- **REQUIRED WORK**:
Begin at the line below that contains "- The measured". Repeat it and all remaining lines of the records exactly.

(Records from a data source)
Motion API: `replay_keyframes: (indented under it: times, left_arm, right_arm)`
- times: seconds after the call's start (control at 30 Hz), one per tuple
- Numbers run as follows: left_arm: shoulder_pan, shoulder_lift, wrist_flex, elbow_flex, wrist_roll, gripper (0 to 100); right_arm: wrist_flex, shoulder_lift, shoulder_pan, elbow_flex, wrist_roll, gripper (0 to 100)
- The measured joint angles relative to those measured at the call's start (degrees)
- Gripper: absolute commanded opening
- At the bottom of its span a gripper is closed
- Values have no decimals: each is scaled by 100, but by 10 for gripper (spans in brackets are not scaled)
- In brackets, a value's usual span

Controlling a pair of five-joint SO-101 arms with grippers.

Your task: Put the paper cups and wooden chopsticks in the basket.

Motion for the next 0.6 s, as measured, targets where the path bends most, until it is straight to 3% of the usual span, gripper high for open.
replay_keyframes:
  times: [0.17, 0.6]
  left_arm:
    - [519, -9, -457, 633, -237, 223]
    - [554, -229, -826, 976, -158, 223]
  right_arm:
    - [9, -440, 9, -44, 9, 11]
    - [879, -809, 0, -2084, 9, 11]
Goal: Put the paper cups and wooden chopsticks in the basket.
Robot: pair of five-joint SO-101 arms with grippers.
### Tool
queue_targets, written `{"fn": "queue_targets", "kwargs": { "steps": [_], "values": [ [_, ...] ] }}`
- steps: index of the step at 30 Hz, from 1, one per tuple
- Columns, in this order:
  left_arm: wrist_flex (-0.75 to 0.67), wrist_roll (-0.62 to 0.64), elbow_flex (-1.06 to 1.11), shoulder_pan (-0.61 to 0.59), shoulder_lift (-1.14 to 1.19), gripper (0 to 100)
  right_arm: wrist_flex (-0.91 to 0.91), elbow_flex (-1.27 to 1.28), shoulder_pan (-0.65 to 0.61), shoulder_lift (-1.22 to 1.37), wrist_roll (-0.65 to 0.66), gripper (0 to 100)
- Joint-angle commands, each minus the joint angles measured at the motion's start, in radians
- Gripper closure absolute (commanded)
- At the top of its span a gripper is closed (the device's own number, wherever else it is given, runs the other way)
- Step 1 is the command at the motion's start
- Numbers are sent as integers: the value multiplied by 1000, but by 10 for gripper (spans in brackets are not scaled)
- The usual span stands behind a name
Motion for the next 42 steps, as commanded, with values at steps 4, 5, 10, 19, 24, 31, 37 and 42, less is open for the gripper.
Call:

- **ANSWER TO THIS TASK**:
- The measured joint angles relative to those measured at the call's start (degrees)
- Gripper: absolute commanded opening
- At the bottom of its span a gripper is closed
- Values have no decimals: each is scaled by 100, but by 10 for gripper (spans in brackets are not scaled)
- In brackets, a value's usual span

Controlling a pair of five-joint SO-101 arms with grippers.

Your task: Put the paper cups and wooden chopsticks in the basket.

Motion for the next 0.6 s, as measured, targets where the path bends most, until it is straight to 3% of the usual span, gripper high for open.
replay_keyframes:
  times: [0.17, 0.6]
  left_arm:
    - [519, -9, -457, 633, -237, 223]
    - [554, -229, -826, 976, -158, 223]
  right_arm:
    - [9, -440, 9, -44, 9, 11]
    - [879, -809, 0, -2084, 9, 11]
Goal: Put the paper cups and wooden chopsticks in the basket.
Robot: pair of five-joint SO-101 arms with grippers.
### Tool
queue_targets, written `{"fn": "queue_targets", "kwargs": { "steps": [_], "values": [ [_, ...] ] }}`
- steps: index of the step at 30 Hz, from 1, one per tuple
- Columns, in this order:
  left_arm: wrist_flex (-0.75 to 0.67), wrist_roll (-0.62 to 0.64), elbow_flex (-1.06 to 1.11), shoulder_pan (-0.61 to 0.59), shoulder_lift (-1.14 to 1.19), gripper (0 to 100)
  right_arm: wrist_flex (-0.91 to 0.91), elbow_flex (-1.27 to 1.28), shoulder_pan (-0.65 to 0.61), shoulder_lift (-1.22 to 1.37), wrist_roll (-0.65 to 0.66), gripper (0 to 100)
- Joint-angle commands, each minus the joint angles measured at the motion's start, in radians
- Gripper closure absolute (commanded)
- At the top of its span a gripper is closed (the device's own number, wherever else it is given, runs the other way)
- Step 1 is the command at the motion's start
- Numbers are sent as integers: the value multiplied by 1000, but by 10 for gripper (spans in brackets are not scaled)
- The usual span stands behind a name
Motion for the next 42 steps, as commanded, with values at steps 4, 5, 10, 19, 24, 31, 37 and 42, less is open for the gripper.
Call:

With that, the exercise is complete.